* WHAT YOU ARE ASKED TO DO
Images stay out; everything else in the records is to be set down exactly.
_ _ _ _ _ _ _
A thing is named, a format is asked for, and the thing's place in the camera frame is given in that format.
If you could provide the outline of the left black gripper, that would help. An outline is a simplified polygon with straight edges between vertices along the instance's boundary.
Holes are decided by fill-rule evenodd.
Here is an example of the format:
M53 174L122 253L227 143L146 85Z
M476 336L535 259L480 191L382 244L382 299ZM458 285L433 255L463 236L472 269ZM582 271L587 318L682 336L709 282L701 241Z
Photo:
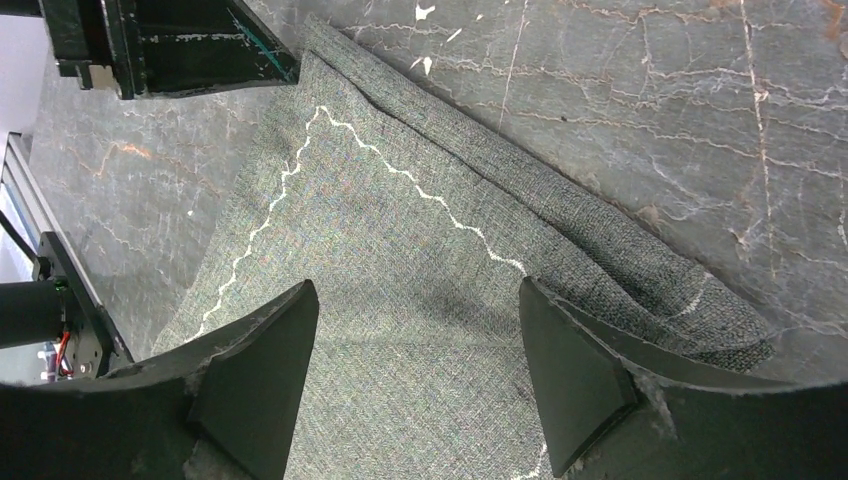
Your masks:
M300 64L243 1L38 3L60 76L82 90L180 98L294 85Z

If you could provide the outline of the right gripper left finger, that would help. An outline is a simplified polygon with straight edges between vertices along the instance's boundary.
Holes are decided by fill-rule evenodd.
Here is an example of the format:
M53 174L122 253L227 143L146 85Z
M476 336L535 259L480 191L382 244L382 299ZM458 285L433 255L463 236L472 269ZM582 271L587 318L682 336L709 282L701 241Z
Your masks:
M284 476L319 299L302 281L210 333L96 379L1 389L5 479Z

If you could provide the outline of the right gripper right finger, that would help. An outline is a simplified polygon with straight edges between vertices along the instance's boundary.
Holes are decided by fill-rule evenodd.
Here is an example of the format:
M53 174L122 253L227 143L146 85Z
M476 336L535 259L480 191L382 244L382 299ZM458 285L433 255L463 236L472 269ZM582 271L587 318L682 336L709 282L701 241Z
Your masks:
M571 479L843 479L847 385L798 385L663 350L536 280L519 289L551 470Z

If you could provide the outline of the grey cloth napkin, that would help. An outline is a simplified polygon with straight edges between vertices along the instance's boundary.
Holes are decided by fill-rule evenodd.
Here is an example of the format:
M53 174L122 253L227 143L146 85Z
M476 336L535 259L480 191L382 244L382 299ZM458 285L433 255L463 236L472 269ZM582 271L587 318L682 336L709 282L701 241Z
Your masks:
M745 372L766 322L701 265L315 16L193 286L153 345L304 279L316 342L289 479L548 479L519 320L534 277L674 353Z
_ _ _ _ _ _ _
* OUTPUT FOR THIS EXERCISE
A thing is named, a format is asked for, and the thing's place in the camera frame is given in that format.
If you could provide the outline of the left black gripper, that would help. An outline is a simplified polygon with straight edges between vertices along the instance's boundary.
Holes are decided by fill-rule evenodd.
Here is an example of the format:
M53 174L122 253L227 143L146 85Z
M476 336L535 259L480 191L382 244L382 299ZM458 285L433 255L463 236L472 269ZM582 271L587 318L682 336L709 282L701 241Z
Photo:
Your masks:
M300 64L243 1L38 3L60 76L82 90L180 98L294 85Z

If you could provide the outline of the right gripper left finger, that would help. An outline is a simplified polygon with straight edges between vertices along the instance's boundary.
Holes are decided by fill-rule evenodd.
Here is an example of the format:
M53 174L122 253L227 143L146 85Z
M476 336L535 259L480 191L382 244L382 299ZM458 285L433 255L463 236L472 269ZM582 271L587 318L682 336L709 282L701 241Z
Your masks:
M284 476L319 299L302 281L210 333L96 379L1 389L5 479Z

If you could provide the outline of the right gripper right finger, that would help. An outline is a simplified polygon with straight edges between vertices along the instance's boundary.
Holes are decided by fill-rule evenodd.
Here is an example of the format:
M53 174L122 253L227 143L146 85Z
M476 336L535 259L480 191L382 244L382 299ZM458 285L433 255L463 236L472 269ZM582 271L587 318L682 336L709 282L701 241Z
Your masks:
M571 479L843 479L847 385L798 385L663 350L536 280L519 289L551 470Z

If you could provide the outline of the grey cloth napkin, that would help. An outline is a simplified polygon with straight edges between vertices along the instance's boundary.
Holes are decided by fill-rule evenodd.
Here is an example of the format:
M53 174L122 253L227 143L146 85Z
M476 336L535 259L480 191L382 244L382 299ZM458 285L433 255L463 236L472 269ZM582 271L587 318L682 336L709 282L701 241Z
Your masks:
M745 372L766 322L701 265L315 16L193 286L153 345L304 279L316 342L289 479L548 479L519 320L534 277L674 353Z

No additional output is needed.